AIM OF THE TASK => From the entries below, transcribe exactly the lines between the line holding "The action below" and the line holding "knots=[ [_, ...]", inclusive; skip all other lines.

********

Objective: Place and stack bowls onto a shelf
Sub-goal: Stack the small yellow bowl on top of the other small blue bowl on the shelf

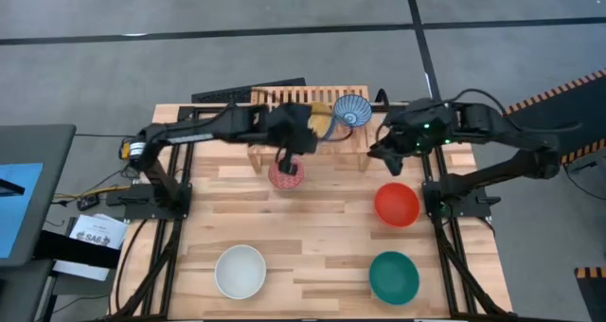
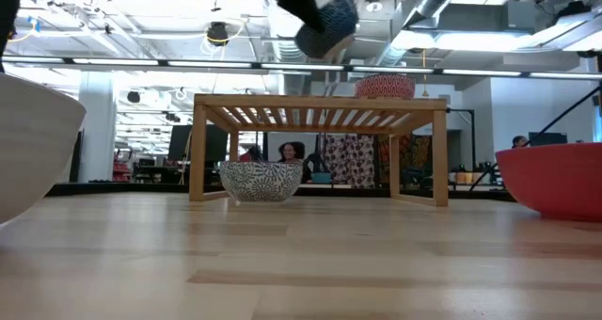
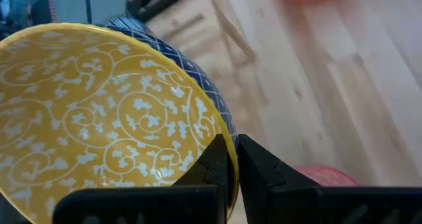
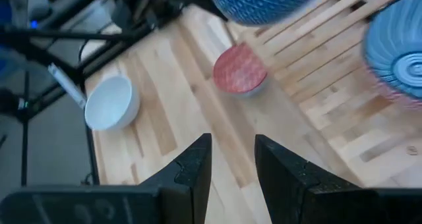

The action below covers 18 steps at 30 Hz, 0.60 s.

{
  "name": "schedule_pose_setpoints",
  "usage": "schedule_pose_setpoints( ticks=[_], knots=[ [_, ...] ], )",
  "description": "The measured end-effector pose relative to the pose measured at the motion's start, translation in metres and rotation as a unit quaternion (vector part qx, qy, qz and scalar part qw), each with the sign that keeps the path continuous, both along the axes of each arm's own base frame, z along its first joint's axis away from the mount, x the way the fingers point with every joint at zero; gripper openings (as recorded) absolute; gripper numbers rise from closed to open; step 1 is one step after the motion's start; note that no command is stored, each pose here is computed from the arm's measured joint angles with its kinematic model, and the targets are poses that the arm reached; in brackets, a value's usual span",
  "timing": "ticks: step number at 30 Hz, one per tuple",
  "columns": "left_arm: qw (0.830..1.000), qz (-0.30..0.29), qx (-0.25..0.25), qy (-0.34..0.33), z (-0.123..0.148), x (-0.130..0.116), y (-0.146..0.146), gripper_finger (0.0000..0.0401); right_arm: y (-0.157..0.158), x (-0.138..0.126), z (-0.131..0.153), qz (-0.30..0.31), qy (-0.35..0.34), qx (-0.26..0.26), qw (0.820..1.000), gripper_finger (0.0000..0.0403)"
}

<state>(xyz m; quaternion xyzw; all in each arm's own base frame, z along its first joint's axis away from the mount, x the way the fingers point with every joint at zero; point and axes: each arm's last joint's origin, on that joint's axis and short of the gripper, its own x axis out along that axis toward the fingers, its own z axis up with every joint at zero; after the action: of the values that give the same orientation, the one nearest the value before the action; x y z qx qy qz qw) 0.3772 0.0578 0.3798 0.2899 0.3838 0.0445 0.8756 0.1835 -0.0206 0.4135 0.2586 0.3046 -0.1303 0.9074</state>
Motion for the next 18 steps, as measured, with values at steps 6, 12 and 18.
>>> schedule_pose_setpoints(
  ticks=[6, 12, 18],
  knots=[
    [1.0, 0.01, 0.024, -0.012, -0.001, 0.036, 0.037, 0.0, 0.0, -0.007, 0.008, -0.018, -0.035, -0.008, 0.999, 0.0137],
    [0.998, 0.008, 0.043, -0.035, 0.002, 0.066, 0.057, 0.0, 0.0, -0.001, 0.009, -0.028, -0.047, -0.015, 0.998, 0.0137],
    [0.998, -0.016, 0.049, -0.04, -0.004, 0.081, 0.065, 0.0, 0.0, -0.001, 0.009, -0.037, -0.049, -0.002, 0.998, 0.0137]
  ],
)
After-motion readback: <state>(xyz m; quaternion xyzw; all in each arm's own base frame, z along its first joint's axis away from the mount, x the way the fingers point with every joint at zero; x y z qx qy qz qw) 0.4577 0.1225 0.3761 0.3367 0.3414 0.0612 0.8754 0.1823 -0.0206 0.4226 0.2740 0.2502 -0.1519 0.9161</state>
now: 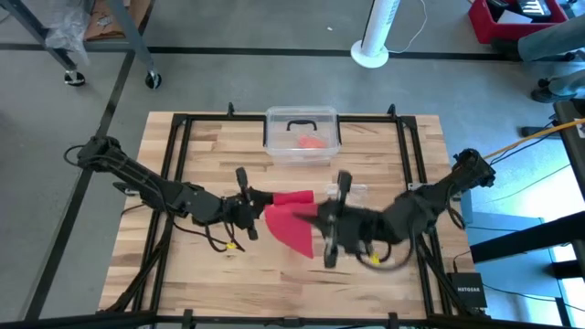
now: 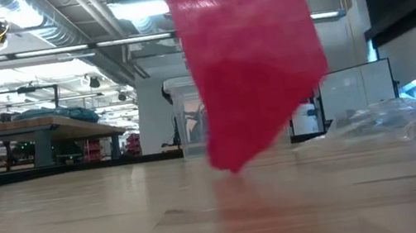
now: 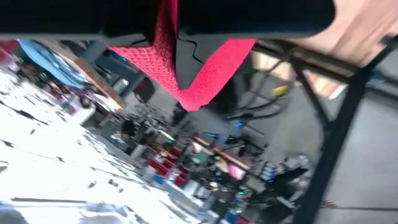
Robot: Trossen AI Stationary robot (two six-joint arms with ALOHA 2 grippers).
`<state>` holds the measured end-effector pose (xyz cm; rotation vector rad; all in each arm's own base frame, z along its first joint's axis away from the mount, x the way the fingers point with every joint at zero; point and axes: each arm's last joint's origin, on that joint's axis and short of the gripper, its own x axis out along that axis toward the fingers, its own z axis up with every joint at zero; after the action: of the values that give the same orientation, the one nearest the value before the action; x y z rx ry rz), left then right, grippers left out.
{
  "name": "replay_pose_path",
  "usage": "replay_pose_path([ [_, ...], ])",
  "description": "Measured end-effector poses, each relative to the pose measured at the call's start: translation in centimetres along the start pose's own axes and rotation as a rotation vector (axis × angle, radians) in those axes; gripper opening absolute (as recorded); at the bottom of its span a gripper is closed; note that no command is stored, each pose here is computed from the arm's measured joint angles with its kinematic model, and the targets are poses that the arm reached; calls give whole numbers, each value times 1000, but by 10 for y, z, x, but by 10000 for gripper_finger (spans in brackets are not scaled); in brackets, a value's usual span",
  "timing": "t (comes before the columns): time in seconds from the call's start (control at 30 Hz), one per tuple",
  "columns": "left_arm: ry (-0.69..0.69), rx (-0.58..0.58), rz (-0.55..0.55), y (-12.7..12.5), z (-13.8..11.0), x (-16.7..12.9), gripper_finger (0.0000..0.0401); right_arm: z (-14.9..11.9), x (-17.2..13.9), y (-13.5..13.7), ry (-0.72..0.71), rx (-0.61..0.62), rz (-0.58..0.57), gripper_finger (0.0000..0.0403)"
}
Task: Roll bandage
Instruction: Roll the red bandage
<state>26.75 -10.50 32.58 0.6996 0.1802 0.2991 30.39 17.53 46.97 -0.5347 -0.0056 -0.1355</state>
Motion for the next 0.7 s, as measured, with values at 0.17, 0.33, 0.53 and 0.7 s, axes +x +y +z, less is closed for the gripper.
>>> replay_pose_path([
  [0.17, 13, 59, -18, -9, -2, 3, 4, -8, 13, -22, 55, -3, -58, 4],
  [0.33, -18, 101, -46, -16, 4, -5, 4, -20, 20, -43, 123, 17, -91, 4],
  [0.53, -56, 137, -72, -22, 10, -14, 4, -48, 35, -66, 230, 117, -50, 4],
  [0.7, -88, 139, -82, -25, 16, -20, 4, -82, 47, -83, 371, 235, -15, 4],
])
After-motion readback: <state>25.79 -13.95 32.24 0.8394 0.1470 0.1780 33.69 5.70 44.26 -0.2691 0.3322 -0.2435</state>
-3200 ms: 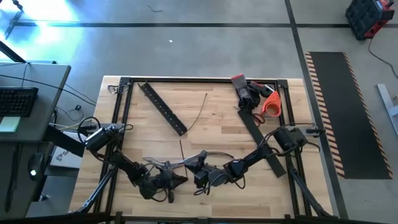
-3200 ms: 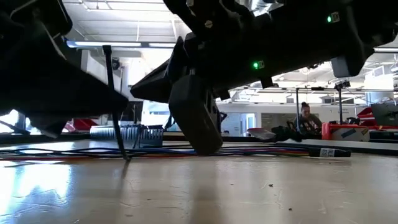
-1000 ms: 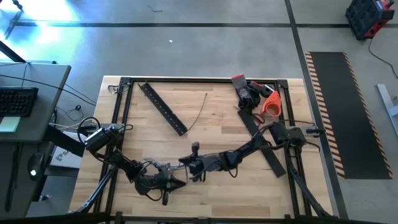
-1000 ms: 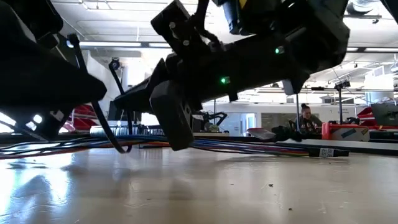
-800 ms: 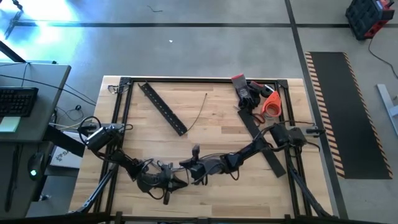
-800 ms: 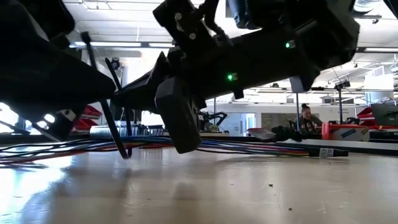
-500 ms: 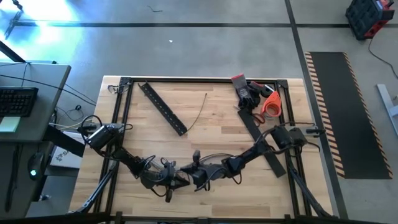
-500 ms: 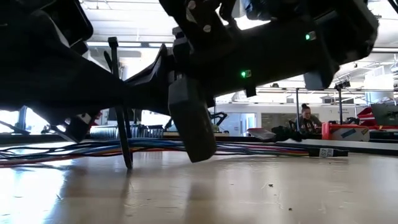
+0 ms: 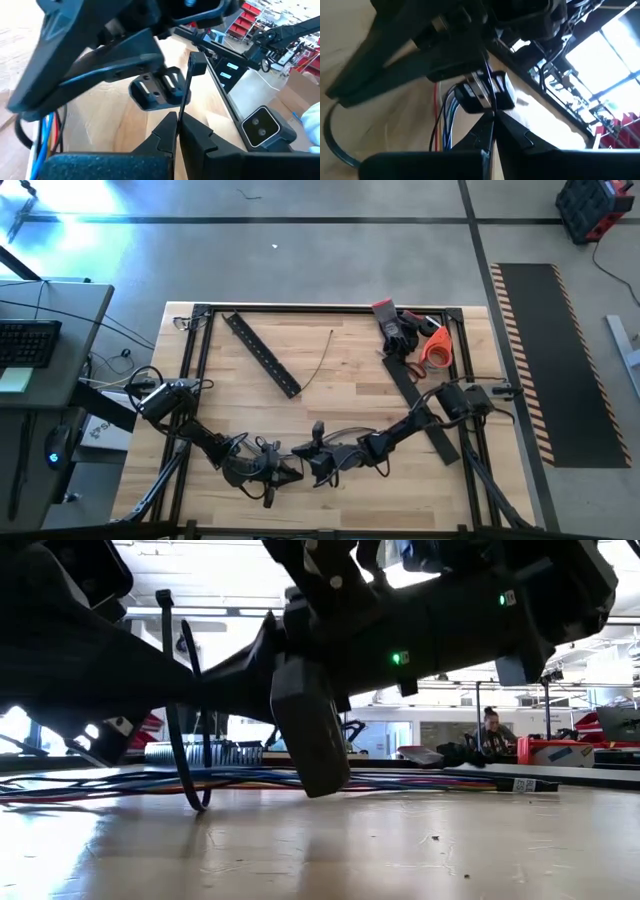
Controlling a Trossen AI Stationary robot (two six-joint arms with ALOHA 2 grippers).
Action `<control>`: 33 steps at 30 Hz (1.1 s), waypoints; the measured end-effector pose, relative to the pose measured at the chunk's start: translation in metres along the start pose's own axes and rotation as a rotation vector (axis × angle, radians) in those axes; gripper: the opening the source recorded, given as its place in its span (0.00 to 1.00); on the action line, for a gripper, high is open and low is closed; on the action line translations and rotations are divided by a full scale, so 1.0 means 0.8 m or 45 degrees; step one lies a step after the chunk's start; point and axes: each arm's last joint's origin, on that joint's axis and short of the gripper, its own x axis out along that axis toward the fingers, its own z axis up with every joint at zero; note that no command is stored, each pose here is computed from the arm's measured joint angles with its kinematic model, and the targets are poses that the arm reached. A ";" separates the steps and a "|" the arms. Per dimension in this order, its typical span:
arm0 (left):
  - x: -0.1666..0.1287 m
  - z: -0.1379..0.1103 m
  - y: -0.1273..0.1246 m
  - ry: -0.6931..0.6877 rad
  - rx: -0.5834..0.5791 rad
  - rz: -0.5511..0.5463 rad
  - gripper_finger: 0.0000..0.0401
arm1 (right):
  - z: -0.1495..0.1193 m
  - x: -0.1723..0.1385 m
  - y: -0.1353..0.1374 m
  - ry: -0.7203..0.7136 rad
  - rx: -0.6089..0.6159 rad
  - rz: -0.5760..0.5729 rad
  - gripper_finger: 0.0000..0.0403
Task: Ziptie cables
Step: Wrap the cable wires with the black zip tie
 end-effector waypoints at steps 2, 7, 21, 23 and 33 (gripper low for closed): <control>0.000 0.000 0.000 0.000 0.000 0.001 0.00 | 0.003 0.000 0.001 -0.001 -0.020 -0.009 0.00; 0.000 0.000 0.000 -0.001 0.000 0.003 0.00 | 0.009 -0.003 0.005 -0.010 -0.074 -0.013 0.00; 0.003 0.002 0.003 -0.001 -0.003 0.007 0.00 | 0.010 -0.004 0.006 -0.001 -0.090 -0.037 0.00; 0.004 0.003 0.005 -0.003 -0.004 0.012 0.00 | 0.010 -0.004 0.006 -0.001 -0.091 -0.037 0.00; 0.007 0.005 0.008 0.001 -0.006 0.018 0.00 | 0.018 -0.012 0.016 -0.012 -0.140 -0.034 0.00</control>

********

RESULT =>
The action below covers 18 steps at 30 Hz, 0.60 s.

{
  "name": "schedule_pose_setpoints",
  "usage": "schedule_pose_setpoints( ticks=[_], knots=[ [_, ...] ], )",

That wraps up the answer.